それでは日本が早く廃棄大国から脱出するにはどうしたらいいのでしょう?

そのヒントはヨーロッパの国々の取り組みにヒントがあるのではないでしょうか。

食品廃棄の問題に積極的なヨーロッパの国々ですが、例えばフランスの場合は、「食品廃棄禁止法」という法律があります。

2016年から施行されたこの法律は、400㎡以上の大型スーパーは、売れ残りや賞味期限が切れた食品を廃棄することを禁じています。

廃棄量に合わせて罰金が徴収される厳しい法律です。

余った食品はボランティア団体を通して貧困層に回るように寄付しなければならないのです。

また、スペインでは「連帯冷蔵庫」といって一定の地域ごとに大型の冷蔵庫を設置し、一般家庭や飲食店から出る余剰食品や賞味期限が近づいたものを保管し、ボランティア団体の管理のもと、貧困層にまわるようになっています。

デンマークには、ボランティア団体が運営する賞味期限切れや包装にキズがついたものなどを専門に扱う専門店があり、格安で販売されています。

また、同じくデンマークで注目を集めているのは、「Too Good to Go」というサービス。

「Too Good to Go」は、スマホなどのデバイスで使えるアプリで、廃棄寸前の売れ残った料理があるレストランをユーザーが探し、それを格安で買うことができるフードシェアリングの元祖といわれるサービスです。

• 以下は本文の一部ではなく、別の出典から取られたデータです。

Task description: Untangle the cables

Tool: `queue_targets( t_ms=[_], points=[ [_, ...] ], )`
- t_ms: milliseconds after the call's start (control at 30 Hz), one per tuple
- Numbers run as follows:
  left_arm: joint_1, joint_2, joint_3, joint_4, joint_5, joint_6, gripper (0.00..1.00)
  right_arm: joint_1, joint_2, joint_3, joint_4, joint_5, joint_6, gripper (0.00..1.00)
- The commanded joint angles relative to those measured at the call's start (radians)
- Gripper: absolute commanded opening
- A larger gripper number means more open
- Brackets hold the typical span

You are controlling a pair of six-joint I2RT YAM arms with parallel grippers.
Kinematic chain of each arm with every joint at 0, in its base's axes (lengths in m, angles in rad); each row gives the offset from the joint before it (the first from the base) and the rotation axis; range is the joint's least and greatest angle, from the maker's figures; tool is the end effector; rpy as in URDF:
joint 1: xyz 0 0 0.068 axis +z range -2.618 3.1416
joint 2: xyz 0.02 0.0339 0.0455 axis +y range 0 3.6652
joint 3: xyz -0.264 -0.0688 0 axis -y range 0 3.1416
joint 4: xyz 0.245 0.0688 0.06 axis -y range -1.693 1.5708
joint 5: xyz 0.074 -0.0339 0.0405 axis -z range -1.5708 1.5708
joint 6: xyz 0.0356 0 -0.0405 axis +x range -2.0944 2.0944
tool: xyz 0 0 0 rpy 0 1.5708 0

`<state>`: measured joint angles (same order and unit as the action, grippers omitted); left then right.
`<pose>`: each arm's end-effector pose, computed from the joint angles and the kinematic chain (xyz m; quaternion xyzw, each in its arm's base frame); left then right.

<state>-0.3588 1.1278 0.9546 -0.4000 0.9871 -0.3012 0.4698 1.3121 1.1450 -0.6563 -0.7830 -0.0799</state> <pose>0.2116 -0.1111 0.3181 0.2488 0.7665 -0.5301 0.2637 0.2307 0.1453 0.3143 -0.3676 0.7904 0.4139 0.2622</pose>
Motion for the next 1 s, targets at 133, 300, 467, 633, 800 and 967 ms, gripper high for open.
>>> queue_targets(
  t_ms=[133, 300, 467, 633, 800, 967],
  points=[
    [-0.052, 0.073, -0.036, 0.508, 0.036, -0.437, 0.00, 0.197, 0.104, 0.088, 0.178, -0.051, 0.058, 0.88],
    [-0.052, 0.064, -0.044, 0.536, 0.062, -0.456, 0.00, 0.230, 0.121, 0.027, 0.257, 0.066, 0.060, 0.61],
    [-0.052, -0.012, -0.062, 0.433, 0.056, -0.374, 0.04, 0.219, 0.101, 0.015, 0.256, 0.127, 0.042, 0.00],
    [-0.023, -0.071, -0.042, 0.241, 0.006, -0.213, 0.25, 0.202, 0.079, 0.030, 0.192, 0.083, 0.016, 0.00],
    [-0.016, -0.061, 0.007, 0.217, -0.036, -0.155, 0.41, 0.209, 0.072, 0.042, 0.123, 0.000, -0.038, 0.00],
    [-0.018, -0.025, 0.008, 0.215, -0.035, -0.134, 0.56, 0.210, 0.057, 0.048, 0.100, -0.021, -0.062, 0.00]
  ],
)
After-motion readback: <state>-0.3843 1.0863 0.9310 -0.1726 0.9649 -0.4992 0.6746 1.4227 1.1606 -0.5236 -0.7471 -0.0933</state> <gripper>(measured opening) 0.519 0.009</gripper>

インスタグラムの公式アカウントには、加盟しているレストランのその日のメニューが掲載され、料理の価格も高いメニューで500円ほどと、たいへん格安です。

日本の実情と改善策への希望

このように食品廃棄問題の先進国には、学ぶべきものがたくさんあると思います。

ただ、日本で同じように取り組めるかというと、一概にOKとは言えない事情があるようです。

それは気候や衛生面での決まり、それに古くからの商習慣と消費者の意識が違います。

特に品質保持に関して賞味期限には厳しすぎるとも言われる決まりが壁となっています。

行政やボランティア団体の努力に期待するしかないのが現状と言えます。

しかし、同時に我々消費者が、「食べ残しをしない」「冷蔵庫の食品を食べ尽くす」「消費できるだけの食品購入を心がける」などの心構えをしっかりと持つことに取り組まなければならないでしょう。

インスタに上げるからとか、レストランの予約のキャンセルとか言語道断ですね。

まずはできることから初めて行かなければなりません。

広告の話にもどしますが、先に述べたインドの例ではありませんが、日本の広告業界も、ただ商品を売ることだけに固執するのではなく、こういった運動や取り組みを世の中に訴求していくのも素敵な企業活動だと思うのですが、いかがなものでしょうか?!